BRIEF: Lines below that hold the word "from" must be copied in full.

[[ DATA, beginning ]]

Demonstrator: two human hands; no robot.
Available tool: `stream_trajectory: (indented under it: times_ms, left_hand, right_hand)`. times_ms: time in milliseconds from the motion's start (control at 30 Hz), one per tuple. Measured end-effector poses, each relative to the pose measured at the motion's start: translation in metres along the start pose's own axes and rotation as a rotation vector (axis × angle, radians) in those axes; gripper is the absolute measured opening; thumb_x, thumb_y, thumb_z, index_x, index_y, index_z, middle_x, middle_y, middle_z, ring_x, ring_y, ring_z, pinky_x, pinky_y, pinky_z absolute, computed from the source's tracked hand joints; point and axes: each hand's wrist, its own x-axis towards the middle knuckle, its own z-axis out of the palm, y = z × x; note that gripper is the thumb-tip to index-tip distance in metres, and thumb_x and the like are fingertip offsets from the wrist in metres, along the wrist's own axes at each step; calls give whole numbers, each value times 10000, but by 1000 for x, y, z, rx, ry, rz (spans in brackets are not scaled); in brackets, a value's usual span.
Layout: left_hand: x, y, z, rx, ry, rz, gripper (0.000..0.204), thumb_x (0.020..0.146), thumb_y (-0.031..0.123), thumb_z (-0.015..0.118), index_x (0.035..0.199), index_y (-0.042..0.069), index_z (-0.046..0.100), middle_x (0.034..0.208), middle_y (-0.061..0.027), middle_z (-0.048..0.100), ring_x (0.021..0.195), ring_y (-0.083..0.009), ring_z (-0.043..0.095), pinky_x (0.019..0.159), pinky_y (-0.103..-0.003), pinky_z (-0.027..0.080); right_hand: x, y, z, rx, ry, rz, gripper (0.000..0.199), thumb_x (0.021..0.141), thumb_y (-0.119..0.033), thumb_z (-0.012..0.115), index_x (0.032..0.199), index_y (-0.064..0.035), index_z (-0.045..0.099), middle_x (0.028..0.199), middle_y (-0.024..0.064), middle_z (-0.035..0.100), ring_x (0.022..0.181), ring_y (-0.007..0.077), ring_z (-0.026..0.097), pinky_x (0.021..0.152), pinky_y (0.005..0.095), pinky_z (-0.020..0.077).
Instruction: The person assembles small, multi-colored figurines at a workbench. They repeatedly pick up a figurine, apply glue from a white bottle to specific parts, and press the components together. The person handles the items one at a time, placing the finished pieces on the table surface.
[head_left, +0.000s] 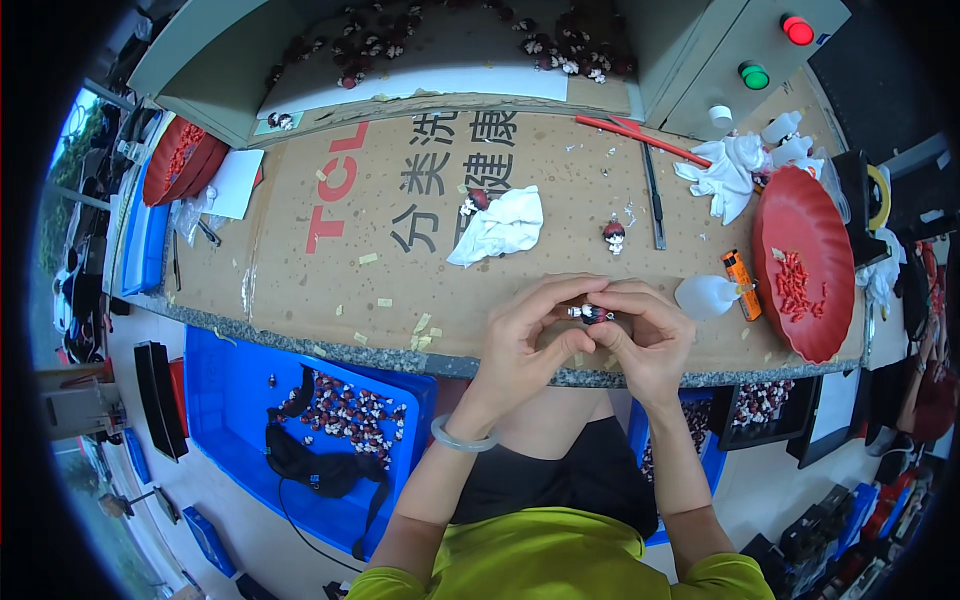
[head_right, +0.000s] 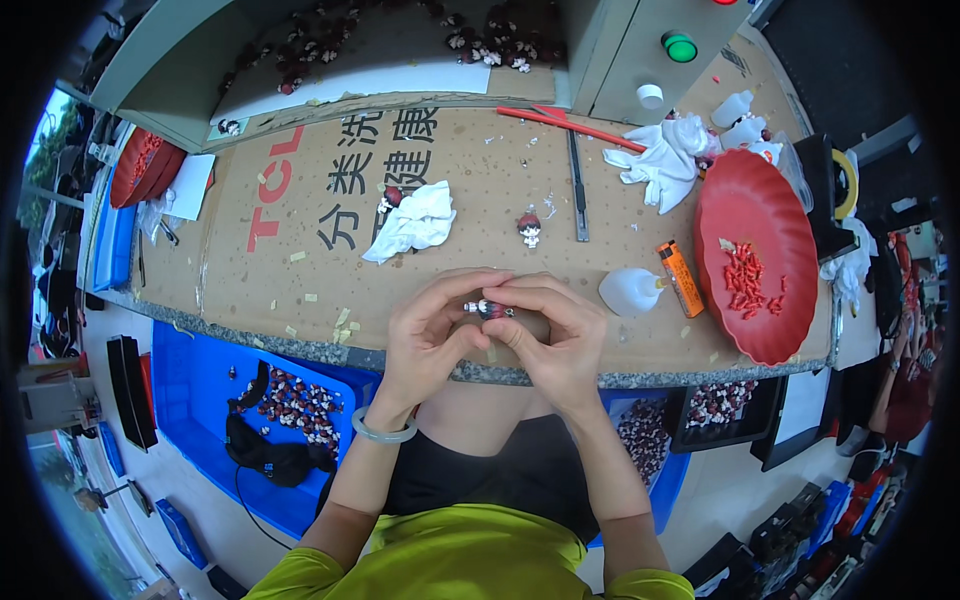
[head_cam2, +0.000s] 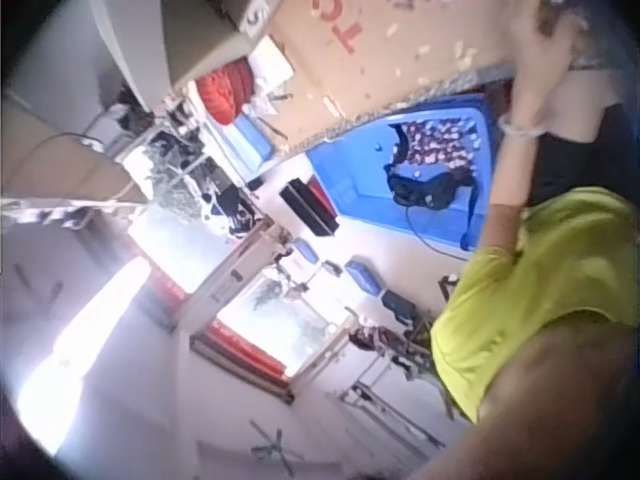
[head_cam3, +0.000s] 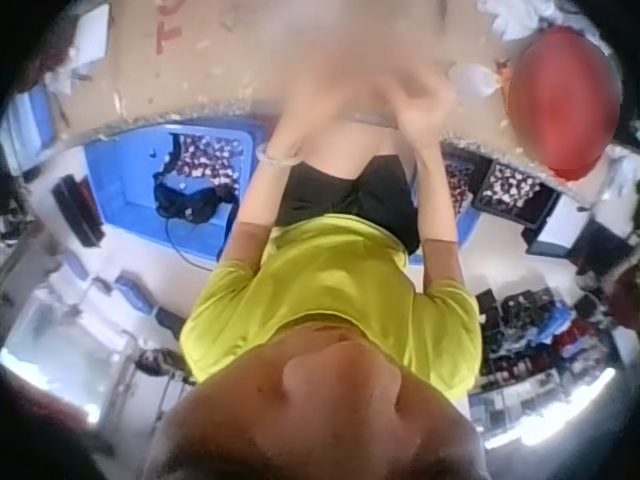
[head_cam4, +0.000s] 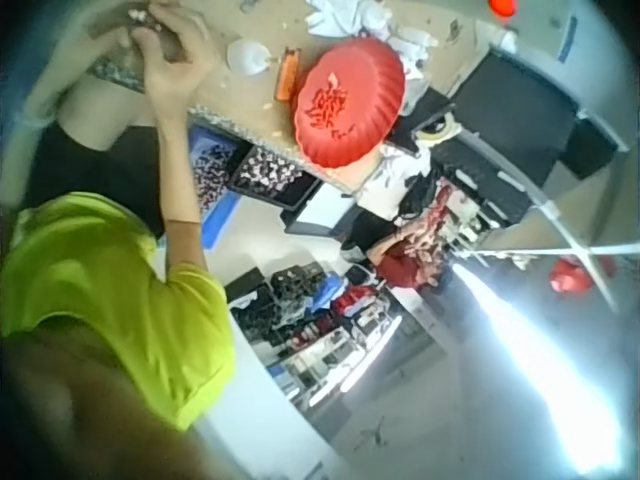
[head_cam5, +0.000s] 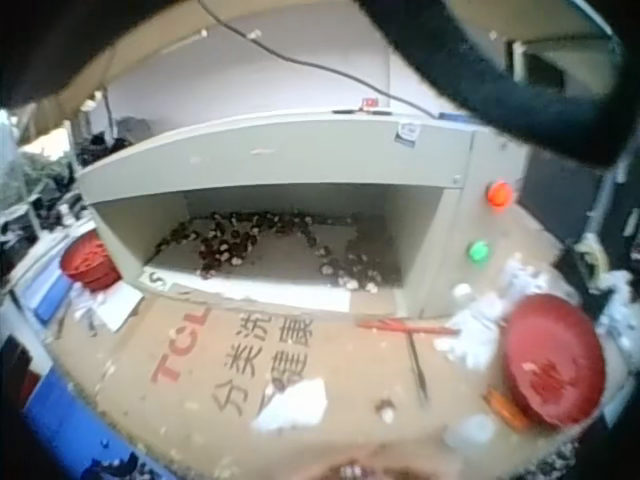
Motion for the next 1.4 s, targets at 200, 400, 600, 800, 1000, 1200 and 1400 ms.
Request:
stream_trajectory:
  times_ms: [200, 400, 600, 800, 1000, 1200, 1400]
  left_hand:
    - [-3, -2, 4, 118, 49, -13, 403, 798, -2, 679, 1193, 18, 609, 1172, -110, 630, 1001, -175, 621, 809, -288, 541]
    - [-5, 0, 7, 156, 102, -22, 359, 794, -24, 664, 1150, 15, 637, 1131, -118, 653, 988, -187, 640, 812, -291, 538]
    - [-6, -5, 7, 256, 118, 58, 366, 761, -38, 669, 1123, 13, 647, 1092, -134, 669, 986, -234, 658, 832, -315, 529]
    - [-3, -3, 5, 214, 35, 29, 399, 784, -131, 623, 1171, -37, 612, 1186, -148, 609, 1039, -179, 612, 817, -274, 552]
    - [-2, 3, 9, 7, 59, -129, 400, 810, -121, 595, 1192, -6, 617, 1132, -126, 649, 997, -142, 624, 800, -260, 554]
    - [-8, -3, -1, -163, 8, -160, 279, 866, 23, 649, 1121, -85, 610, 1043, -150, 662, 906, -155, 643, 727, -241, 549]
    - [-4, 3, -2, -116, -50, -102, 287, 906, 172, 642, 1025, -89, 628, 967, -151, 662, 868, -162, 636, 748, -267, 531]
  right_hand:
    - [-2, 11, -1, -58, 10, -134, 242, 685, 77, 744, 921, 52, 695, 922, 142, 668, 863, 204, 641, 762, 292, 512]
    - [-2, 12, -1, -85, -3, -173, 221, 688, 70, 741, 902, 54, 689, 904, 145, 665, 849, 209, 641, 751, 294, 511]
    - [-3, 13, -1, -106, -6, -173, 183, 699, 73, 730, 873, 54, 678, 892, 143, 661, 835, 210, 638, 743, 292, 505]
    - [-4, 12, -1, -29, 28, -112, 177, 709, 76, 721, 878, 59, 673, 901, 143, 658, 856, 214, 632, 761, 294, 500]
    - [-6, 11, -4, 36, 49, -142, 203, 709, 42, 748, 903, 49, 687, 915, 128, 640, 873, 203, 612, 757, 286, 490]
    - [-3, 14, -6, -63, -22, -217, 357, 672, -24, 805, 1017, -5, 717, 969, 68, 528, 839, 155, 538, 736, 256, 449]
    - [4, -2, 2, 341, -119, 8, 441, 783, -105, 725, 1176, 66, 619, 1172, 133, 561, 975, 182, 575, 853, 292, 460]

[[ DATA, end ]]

FINISHED TASK:
Available tool: `stream_trajectory: (indented under it: times_ms, left_hand, right_hand)`. times_ms: time in milliseconds from the motion's start (control at 30 Hz), one per tuple. Measured end-effector poses, each relative to the pose measured at the motion's start: translation in metres along the start pose's own axes and rotation as a rotation vector (axis × angle, radians) in those axes; gripper is the absolute measured opening; thumb_x, thumb_y, thumb_z, index_x, index_y, index_z, middle_x, middle_y, middle_z, ring_x, ring_y, ring_z, pinky_x, pinky_y, pinky_z absolute, computed from the source's tracked hand joints; point and axes: each hand's wrist, its own x-axis towards the middle knuckle, its own z-axis out of the palm, y = z × x; note that gripper is the thumb-tip to index-tip distance in metres, and thumb_x and the like are fingertip offsets from the wrist in metres, along the wrist's own axes at each step; calls give whole numbers, each value times 10000, but by 1000 for x, y, z, rx, ry, rz (spans in brackets are not scaled); in brackets, a value's usual span.
Instruction: The person assembles small, multi-colored figurines at a workbench. They repeatedly pick up a figurine, apply glue from a white bottle to specific parts, and press the components together. The person handles the items one at a time, placing the finished pieces on the table surface.

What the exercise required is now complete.